> **EXERCISE DESCRIPTION**:
Please retype the records below exactly, from the first line down to and including the line with "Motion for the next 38".

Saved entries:
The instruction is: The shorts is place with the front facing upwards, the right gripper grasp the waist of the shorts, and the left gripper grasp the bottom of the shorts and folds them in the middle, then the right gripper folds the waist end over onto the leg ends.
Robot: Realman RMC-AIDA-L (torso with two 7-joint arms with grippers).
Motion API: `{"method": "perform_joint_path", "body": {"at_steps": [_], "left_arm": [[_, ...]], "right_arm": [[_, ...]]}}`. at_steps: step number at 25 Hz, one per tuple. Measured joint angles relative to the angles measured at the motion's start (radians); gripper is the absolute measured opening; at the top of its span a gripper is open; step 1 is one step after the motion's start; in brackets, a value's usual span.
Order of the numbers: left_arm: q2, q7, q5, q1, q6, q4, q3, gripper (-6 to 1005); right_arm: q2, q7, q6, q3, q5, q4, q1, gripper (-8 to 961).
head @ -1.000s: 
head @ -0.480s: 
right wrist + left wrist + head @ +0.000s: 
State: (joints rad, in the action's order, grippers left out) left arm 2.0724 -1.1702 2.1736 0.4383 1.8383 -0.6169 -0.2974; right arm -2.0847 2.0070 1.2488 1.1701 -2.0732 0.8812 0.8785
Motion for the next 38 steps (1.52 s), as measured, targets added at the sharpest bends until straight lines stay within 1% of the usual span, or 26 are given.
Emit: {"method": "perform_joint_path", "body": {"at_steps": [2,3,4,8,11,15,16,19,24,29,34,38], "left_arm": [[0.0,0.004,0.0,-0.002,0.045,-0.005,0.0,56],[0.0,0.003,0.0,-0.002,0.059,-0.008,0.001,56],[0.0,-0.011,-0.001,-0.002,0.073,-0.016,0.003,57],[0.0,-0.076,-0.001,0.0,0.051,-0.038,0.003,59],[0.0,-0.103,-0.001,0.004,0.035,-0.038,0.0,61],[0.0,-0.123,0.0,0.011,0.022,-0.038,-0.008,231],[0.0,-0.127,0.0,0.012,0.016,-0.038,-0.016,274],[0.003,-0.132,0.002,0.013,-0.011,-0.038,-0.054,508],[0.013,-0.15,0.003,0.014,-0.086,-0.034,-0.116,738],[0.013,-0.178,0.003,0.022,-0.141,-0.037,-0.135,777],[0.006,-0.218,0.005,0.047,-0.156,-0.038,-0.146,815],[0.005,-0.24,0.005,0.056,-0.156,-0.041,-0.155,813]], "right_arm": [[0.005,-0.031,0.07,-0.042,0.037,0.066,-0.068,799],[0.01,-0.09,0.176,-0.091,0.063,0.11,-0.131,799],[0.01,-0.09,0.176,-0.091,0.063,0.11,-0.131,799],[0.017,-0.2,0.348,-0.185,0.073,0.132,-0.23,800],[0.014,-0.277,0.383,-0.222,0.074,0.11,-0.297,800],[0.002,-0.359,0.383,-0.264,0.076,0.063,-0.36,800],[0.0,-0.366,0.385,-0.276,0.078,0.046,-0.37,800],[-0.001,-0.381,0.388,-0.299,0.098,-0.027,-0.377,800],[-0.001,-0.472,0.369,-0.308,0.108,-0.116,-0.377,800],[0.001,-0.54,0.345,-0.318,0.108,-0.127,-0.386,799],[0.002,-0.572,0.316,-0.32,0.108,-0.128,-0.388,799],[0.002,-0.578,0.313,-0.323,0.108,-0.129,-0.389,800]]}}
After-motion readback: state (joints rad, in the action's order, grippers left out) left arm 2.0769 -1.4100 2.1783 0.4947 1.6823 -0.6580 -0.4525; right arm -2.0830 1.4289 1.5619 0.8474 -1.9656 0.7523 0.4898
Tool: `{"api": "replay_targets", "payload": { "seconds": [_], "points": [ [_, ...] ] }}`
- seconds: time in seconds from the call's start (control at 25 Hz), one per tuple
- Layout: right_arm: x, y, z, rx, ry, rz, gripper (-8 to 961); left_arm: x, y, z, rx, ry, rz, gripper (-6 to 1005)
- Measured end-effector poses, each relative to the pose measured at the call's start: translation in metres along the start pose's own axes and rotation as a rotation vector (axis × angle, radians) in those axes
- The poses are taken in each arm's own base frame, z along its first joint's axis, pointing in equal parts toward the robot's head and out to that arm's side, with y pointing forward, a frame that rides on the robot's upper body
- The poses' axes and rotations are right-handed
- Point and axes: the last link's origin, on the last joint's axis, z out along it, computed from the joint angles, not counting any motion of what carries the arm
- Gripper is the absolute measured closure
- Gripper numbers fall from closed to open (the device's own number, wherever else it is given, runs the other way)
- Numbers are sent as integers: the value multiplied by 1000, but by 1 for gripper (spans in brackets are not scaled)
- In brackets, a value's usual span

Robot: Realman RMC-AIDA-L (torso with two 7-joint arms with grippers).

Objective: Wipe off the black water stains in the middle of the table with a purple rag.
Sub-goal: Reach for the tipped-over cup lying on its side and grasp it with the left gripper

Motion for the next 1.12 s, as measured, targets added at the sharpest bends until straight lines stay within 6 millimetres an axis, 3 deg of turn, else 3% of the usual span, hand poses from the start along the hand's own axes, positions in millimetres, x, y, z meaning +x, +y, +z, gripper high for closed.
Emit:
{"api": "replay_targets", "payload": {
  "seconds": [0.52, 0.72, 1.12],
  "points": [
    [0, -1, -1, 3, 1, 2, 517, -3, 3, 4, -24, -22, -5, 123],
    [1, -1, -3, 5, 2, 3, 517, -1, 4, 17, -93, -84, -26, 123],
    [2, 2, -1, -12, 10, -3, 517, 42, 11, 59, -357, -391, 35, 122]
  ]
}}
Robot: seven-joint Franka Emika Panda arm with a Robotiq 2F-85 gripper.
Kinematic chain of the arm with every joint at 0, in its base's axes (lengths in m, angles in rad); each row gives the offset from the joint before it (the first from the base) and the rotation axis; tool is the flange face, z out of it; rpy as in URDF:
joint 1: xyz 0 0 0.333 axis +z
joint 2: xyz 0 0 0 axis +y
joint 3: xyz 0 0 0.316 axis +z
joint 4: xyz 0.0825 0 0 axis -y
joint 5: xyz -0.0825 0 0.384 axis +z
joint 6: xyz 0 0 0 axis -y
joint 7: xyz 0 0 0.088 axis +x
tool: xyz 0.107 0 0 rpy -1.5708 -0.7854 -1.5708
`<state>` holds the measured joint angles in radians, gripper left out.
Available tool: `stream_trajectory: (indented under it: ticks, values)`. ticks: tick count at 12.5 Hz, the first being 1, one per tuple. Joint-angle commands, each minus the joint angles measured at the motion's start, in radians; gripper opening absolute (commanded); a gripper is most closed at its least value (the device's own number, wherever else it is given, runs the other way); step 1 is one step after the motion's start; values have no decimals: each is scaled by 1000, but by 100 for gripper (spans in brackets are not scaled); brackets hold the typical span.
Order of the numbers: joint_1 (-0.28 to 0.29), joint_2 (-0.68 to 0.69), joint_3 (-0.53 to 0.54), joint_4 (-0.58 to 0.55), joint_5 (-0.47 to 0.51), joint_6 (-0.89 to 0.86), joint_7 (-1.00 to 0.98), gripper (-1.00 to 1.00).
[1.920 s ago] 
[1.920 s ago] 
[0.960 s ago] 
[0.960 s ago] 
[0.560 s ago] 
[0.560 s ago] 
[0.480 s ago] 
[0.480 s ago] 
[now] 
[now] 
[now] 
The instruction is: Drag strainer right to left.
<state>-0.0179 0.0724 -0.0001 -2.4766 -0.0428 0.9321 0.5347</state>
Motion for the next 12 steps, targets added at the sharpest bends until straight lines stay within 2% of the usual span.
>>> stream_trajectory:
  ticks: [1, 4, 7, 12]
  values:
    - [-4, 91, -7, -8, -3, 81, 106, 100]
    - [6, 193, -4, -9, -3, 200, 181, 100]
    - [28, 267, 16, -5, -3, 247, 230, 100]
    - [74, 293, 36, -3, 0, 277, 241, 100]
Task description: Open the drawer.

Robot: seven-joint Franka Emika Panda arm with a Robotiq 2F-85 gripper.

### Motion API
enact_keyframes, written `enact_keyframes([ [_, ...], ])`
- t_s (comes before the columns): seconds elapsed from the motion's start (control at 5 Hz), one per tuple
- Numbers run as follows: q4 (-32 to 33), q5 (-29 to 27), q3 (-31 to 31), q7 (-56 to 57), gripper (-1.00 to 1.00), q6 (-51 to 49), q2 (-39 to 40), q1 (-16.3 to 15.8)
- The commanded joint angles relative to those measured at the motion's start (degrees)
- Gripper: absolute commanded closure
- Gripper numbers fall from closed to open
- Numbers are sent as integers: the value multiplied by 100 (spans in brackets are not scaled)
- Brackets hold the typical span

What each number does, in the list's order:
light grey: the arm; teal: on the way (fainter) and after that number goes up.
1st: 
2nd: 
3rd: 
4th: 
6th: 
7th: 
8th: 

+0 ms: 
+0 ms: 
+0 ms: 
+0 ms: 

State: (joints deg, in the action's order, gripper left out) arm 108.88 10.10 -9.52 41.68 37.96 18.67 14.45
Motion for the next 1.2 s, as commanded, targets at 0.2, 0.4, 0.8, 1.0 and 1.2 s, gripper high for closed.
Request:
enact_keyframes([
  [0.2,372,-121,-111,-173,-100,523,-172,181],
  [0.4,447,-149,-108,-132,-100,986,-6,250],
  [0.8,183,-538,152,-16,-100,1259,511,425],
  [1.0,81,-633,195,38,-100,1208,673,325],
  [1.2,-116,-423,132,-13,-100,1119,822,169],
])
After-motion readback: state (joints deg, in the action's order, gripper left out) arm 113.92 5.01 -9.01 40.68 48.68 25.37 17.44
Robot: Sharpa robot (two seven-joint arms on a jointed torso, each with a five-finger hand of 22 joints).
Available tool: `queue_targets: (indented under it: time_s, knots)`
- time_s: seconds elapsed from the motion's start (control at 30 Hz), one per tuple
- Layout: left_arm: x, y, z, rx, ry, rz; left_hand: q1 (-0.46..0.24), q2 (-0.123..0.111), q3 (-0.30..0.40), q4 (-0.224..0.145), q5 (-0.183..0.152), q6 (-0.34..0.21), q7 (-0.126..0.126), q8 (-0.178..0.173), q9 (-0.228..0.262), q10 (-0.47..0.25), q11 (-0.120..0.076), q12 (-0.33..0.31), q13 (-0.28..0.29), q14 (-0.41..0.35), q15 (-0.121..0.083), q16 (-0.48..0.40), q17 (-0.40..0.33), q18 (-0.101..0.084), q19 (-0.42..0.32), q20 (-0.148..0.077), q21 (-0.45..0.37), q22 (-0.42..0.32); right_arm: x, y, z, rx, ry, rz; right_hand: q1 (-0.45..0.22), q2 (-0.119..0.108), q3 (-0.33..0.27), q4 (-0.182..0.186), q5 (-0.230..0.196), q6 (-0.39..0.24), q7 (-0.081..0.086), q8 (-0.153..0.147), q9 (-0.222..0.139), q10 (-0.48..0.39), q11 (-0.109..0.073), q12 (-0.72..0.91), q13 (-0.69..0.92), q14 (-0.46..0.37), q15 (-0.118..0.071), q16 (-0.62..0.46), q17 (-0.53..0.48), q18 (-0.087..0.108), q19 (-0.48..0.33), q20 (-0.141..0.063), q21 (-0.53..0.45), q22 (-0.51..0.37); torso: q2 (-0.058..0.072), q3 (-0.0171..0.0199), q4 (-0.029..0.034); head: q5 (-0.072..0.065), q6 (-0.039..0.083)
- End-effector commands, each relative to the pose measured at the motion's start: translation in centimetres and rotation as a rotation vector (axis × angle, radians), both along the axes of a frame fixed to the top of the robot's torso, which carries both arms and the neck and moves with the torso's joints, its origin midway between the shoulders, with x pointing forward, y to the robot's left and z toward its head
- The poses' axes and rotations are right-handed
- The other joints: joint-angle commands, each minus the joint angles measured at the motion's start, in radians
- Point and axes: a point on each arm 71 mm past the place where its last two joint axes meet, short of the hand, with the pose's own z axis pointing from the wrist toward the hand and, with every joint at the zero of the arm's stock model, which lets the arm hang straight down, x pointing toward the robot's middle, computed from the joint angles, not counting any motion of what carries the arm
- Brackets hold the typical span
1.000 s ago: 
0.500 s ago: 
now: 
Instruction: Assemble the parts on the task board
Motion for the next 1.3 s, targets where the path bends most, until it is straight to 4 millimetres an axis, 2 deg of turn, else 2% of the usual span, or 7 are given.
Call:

> **TASK SOLUTION**:
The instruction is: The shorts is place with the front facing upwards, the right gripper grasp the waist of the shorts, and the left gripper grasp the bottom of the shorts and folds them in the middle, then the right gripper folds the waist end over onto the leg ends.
Robot: Realman RMC-AIDA-L (torso with two 7-joint arms with grippers).
Motion API: `{"method": "perform_joint_path", "body": {"at_steps": [_], "left_arm": [[_, ...]], "right_arm": [[_, ...]]}}`. at_steps: step number at 25 Hz, one per tuple. Measured joint angles relative to the angles measured at the motion's start (radians); gripper is the absolute measured opening; at the top of its span a gripper is open; step 1 is one step after the motion's start; in brackets, a value's usual span.
Order of the numbers: left_arm: q2, q7, q5, q1, q6, q4, q3, gripper (-6 to 1005); right_arm: q2, q7, q6, q3, q5, q4, q1, gripper (-8 to 961).
head @ -1.000s: 
head @ -0.480s: 
right wrist + left wrist + head @ +0.000s: 
State: (joints rad, in the action's order, grippers left out) left arm 2.0724 -1.1702 2.1736 0.4383 1.8383 -0.6169 -0.2974; right arm -2.0847 2.0070 1.2488 1.1701 -2.0732 0.8812 0.8785
Motion for the next 38 steps (1.52 s), as measured, targets added at the sharpest bends until straight lines stay within 1% of the usual span, or 26 are given.

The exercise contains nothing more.